• Supplied information:

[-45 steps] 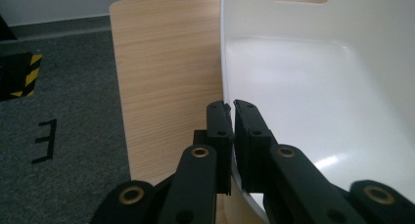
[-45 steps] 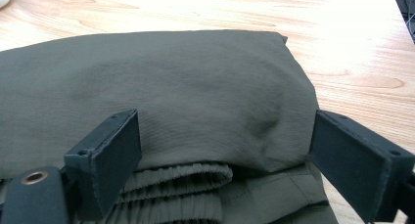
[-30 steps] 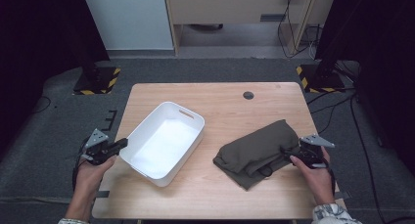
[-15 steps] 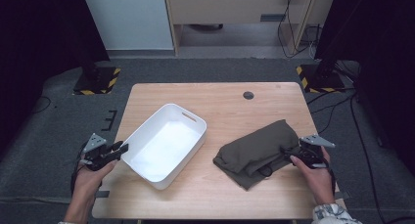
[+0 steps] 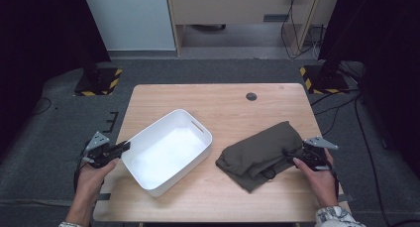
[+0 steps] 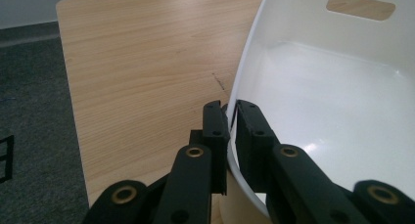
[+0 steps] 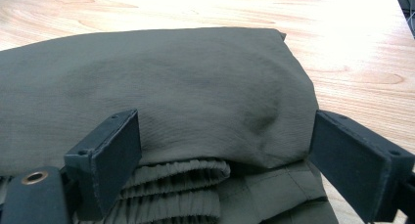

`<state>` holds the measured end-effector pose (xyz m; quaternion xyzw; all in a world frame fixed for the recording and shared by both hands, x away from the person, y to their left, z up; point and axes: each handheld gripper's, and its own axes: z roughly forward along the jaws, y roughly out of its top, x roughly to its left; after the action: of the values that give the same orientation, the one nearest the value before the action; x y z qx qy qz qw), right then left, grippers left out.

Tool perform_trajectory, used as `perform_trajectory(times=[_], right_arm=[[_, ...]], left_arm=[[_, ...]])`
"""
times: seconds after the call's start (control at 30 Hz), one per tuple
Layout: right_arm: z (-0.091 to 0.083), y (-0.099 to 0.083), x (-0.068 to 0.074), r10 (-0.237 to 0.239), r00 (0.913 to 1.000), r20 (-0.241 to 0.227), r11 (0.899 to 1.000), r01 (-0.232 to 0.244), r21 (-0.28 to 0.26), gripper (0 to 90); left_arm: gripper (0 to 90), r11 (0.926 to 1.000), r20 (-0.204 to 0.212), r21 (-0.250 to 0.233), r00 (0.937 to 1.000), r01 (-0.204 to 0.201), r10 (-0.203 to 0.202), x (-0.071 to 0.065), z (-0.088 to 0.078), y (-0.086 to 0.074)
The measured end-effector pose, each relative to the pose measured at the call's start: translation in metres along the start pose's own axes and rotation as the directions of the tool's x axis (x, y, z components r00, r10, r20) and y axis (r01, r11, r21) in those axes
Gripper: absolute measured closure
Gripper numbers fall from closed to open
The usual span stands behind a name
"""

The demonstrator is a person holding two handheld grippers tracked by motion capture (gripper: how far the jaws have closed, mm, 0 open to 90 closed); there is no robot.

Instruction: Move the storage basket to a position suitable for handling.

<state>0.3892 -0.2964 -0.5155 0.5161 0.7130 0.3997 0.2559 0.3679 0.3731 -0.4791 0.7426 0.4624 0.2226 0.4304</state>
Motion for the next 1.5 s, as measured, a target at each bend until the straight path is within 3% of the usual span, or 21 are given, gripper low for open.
perform_trajectory(times=[0.1,0.23,0.3,0.53,0.57,0.63,0.67,0.77,0.87,1.03,1.07,1.13,1.23,1.33,1.5], right_arm=[[0.000,0.000,0.000,0.003,1.0000,-0.001,1.000,-0.003,0.001,12.2],[0.000,0.000,-0.001,0.000,1.0000,-0.003,1.000,0.000,-0.003,12.2],[-0.001,0.001,-0.001,0.000,1.0000,-0.002,1.000,0.000,-0.006,12.2],[-0.005,0.003,-0.006,0.003,0.9999,0.013,1.000,-0.002,-0.023,16.7],[-0.007,0.005,-0.008,0.005,0.9998,0.017,1.000,-0.004,-0.029,17.5],[-0.008,0.006,-0.010,0.010,0.9996,0.025,0.999,-0.008,-0.041,19.7],[-0.011,0.008,-0.015,0.018,0.9989,0.044,0.998,-0.015,-0.062,27.3],[-0.010,0.008,-0.023,0.031,0.9957,0.088,0.999,-0.027,-0.043,36.9],[-0.003,0.004,-0.027,0.061,0.9943,0.088,0.998,-0.059,-0.019,36.0],[0.009,0.003,-0.031,0.101,0.9902,0.096,0.995,-0.102,0.005,33.6],[0.013,0.005,-0.035,0.107,0.9877,0.114,0.994,-0.108,0.005,40.9],[0.018,0.006,-0.037,0.112,0.9871,0.115,0.994,-0.113,0.008,46.7],[0.024,0.003,-0.035,0.098,0.9918,0.081,0.993,-0.103,0.061,55.8],[0.023,0.003,-0.030,0.059,0.9940,0.091,0.995,-0.066,0.077,54.1],[0.020,-0.001,-0.029,0.065,0.9928,0.100,0.993,-0.075,0.096,44.9]], left_arm=[[82.1,1.0000,-0.009,0.003,1.0000,0.001,-0.001,-0.001,-0.001,0.000],[82.0,0.9997,-0.056,0.023,0.9984,-0.004,0.005,-0.007,-0.005,-0.001],[82.1,0.9996,-0.070,0.025,0.9975,0.012,-0.010,-0.008,-0.008,-0.002],[81.6,0.9994,-0.063,0.025,0.9977,0.024,-0.022,-0.006,-0.008,-0.002],[80.6,0.9993,-0.065,0.022,0.9975,0.029,-0.028,-0.006,-0.007,-0.002],[68.9,0.9993,-0.072,0.021,0.9970,0.031,-0.029,-0.006,-0.006,-0.002],[66.7,0.9992,-0.076,0.021,0.9966,0.034,-0.033,-0.006,-0.004,-0.002],[61.6,0.9995,-0.067,0.006,0.9973,0.030,-0.030,-0.007,-0.005,0.000],[62.5,0.9998,-0.077,0.011,0.9969,0.015,-0.014,-0.009,-0.006,0.002],[56.9,0.9997,-0.091,-0.011,0.9955,0.024,-0.025,-0.009,-0.010,0.006],[56.9,0.9994,-0.099,-0.024,0.9947,0.024,-0.026,-0.009,-0.013,0.009],[56.3,0.9992,-0.099,-0.031,0.9947,0.024,-0.027,-0.010,-0.015,0.011],[53.9,0.9989,-0.094,-0.039,0.9951,0.024,-0.028,-0.013,-0.016,0.016],[52.1,0.9994,-0.092,-0.031,0.9956,0.012,-0.015,-0.014,-0.015,0.017],[52.7,1.0000,-0.102,-0.006,0.9948,0.001,-0.002,-0.012,-0.011,0.012]])
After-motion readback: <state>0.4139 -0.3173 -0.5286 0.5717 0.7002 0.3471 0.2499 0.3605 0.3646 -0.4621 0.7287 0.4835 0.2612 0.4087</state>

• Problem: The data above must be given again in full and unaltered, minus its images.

• Solution:
[-45 steps] 
[-45 steps] 
[-30 steps] 
[-15 steps] 
[+0 steps] 
[+0 steps] 
[+0 steps] 

`<state>` holds the measured end-effector pose (xyz m; quaternion xyzw; all in a world frame fixed for the recording and shared by both hands, x away from the person, y to their left, z up; point and axes: each handheld gripper's, and its own axes: z roughly forward along the jaws, y roughly out of its top, x roughly to its left; after the action: of the values that give the same orientation, the one nearest the value before the action; x y z qx qy qz qw), right then left, grippers left out.

Tool perform_trajectory, used as `perform_trajectory(times=[_], right_arm=[[_, ...]], left_arm=[[_, ...]])`
"""
times: seconds after the call's start (control at 30 Hz), one per tuple
Layout: right_arm: z (-0.091 to 0.083), y (-0.099 to 0.083), x (-0.068 to 0.074), r10 (-0.237 to 0.239), r00 (0.913 to 1.000), r20 (-0.241 to 0.227), r11 (0.899 to 1.000), r01 (-0.232 to 0.244), r21 (-0.28 to 0.26), gripper (0 to 90); left_arm: gripper (0 to 90), r11 (0.926 to 1.000), r20 (-0.204 to 0.212), r21 (-0.250 to 0.233), r00 (0.937 to 1.000), r01 (-0.204 to 0.201), r10 (-0.203 to 0.202), x (-0.071 to 0.065), z (-0.088 to 0.078), y (-0.086 to 0.074)
The measured end-effector pose, each relative to the pose measured at the call's start: translation in metres along the start pose's own axes and rotation as the directions of the tool's x axis (x, y, z components r00, r10, r20) and y axis (r01, r11, r21) in those axes
Gripper: absolute measured closure
Gripper numbers fall from closed to open
The usual span stands behind a name
"""

The demonstrator is a person holding two handheld grippers tracked by motion capture (gripper: how far the jaws have closed, mm, 0 open to 90 closed); there is no robot.

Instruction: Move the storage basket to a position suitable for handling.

<state>0.3892 -0.2964 -0.5155 0.5161 0.7130 0.3997 0.2559 0.3679 0.3731 -0.4791 0.7426 0.4624 0.2226 0.4304</state>
Motion for the next 1.5 s, as measured, a target at each bend until the straight path is within 3% of the usual span, or 21 are given, gripper low for open.
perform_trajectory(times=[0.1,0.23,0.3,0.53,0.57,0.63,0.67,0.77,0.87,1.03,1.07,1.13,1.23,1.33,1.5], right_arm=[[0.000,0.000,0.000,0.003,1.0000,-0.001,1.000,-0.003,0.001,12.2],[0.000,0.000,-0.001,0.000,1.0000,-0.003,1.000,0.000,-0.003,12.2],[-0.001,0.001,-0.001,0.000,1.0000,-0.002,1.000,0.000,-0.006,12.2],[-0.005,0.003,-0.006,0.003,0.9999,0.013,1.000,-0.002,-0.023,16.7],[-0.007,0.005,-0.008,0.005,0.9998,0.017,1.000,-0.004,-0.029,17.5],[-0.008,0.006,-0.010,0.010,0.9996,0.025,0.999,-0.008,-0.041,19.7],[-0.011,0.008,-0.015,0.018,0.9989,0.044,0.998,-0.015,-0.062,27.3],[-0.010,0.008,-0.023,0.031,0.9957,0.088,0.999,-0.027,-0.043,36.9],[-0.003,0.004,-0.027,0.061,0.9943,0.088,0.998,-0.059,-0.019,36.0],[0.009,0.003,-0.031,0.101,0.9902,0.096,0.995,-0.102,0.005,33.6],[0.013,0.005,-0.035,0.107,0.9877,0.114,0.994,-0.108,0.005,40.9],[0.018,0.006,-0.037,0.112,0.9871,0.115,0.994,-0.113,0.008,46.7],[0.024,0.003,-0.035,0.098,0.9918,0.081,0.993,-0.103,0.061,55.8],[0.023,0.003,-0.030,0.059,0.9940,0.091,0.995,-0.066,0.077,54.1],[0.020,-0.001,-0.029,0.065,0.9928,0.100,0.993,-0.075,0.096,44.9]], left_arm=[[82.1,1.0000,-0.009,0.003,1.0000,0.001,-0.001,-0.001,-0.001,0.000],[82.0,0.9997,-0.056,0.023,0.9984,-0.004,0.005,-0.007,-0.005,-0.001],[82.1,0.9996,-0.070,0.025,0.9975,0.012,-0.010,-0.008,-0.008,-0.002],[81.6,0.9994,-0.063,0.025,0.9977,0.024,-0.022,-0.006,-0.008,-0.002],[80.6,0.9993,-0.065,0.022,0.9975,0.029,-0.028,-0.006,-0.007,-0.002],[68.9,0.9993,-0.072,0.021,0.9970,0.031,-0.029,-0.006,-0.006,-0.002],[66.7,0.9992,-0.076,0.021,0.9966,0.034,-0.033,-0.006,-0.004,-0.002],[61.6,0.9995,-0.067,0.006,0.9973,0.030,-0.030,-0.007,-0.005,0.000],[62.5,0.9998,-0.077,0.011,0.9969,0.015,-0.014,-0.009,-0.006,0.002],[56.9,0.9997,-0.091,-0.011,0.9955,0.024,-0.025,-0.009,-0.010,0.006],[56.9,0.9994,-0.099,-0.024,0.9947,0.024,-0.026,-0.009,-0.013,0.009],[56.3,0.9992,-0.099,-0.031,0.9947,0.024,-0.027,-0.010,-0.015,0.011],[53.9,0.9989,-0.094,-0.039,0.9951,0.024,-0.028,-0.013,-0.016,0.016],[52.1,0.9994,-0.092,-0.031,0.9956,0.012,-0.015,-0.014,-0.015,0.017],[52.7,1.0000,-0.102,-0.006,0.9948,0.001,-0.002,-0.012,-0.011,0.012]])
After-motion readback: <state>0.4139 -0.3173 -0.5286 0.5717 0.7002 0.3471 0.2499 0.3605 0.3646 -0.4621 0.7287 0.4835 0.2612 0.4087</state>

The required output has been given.